Shannon Stapleton/Reuters

Unfortunately, several large labor unions have decided to prioritize bargaining rights over the safety of their members. The United Auto Workers has said it's against mandates, and other unions have pushed back against employer-imposed plans that weren't negotiated in advance. But in the face of the powerful Delta variant, there are signs that the resistance may not last. On Sunday, the American Federation of Teachers backtracked on its opposition to mandates. "The circumstances have changed," Randi Weingarten, the president of the union, said on NBC's "Meet the Press." "As a matter of personal conscience, I think that we need to be working with our employers, not opposing them, on vaccine mandates."

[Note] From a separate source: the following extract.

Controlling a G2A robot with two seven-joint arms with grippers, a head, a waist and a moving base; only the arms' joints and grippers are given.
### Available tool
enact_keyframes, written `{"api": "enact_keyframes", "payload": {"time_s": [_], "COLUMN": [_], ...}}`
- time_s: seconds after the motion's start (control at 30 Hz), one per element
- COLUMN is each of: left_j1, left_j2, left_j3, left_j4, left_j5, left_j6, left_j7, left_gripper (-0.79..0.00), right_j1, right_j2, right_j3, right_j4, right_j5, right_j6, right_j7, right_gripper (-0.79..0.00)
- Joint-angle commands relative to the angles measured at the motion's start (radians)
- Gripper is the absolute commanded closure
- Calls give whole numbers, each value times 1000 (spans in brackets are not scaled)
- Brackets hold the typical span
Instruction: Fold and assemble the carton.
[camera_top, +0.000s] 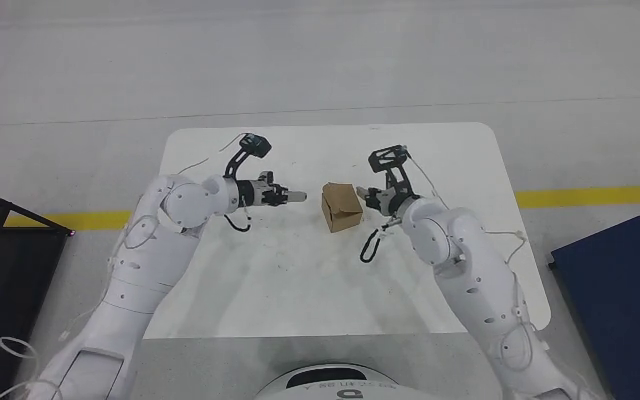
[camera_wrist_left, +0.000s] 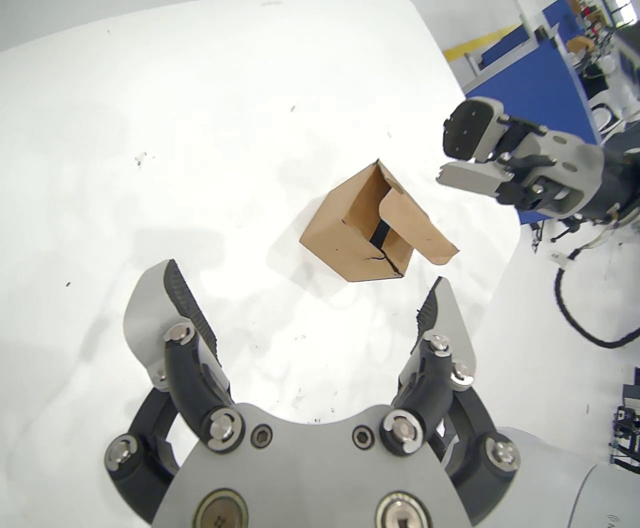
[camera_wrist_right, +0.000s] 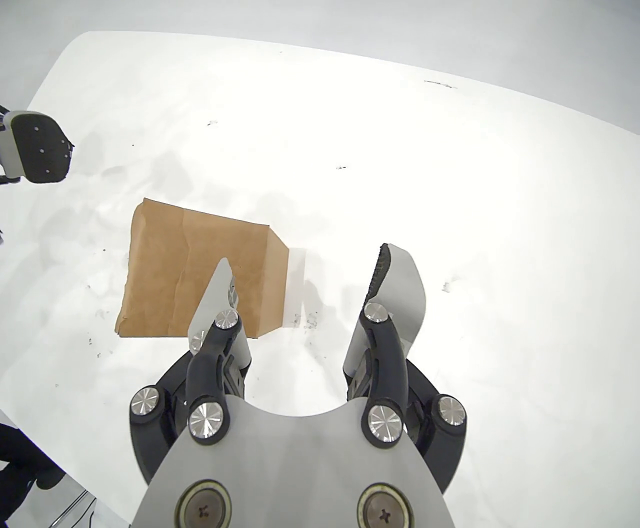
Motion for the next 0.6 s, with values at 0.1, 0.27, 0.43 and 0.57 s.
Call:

The good news is, a few companies with big blue-collar workforces are moving ahead with mandates. Tyson Foods announced last week that it ordered its 120,000 employees to get their shots, setting a deadline of October for office workers and November for plant workers, who will receive a $200 bonus. Before the announcement, the company reported, just under half its workforce had been vaccinated — a stark indication of how persuasion and incentives have failed to boost the rate among low-wage workers. But within a week of the mandate, Tyson reported, more than 5,000 workers had received their shots.

What we need now, desperately, is for more companies like Tyson to embrace mandates. At this point, even if the employers of every single office worker in the country were to mandate the vaccine, the effect would be marginal: In the Kaiser Family Foundation survey, only 5% of college-educated adults said they're on the fence about vaccines or could be compelled by a mandate. But among those with less schooling, the movable share was 16% — making employer mandates one of the most powerful tools in the fight against COVID-19.

Mandates could also turn out to be a powerful tool for recruiting new employees. As hospitalizations and deaths continue to soar in the face of the Delta variant, the promise of a COVID-19-free workplace could become one of the most sought-after job benefits of the pandemic era. "People value being in a workplace where they're confident that their coworkers have all been vaccinated," Mulligan, the USC professor, said. "I think there actually is more broad support for mandates than some employers realize." Sure, some employees may leave in the face of a vaccine mandate. But by creating a common standard for vaccinations, as they do for so many other issues, business leaders can help ensure that they lose fewer workers to the job market than they do to the coronavirus.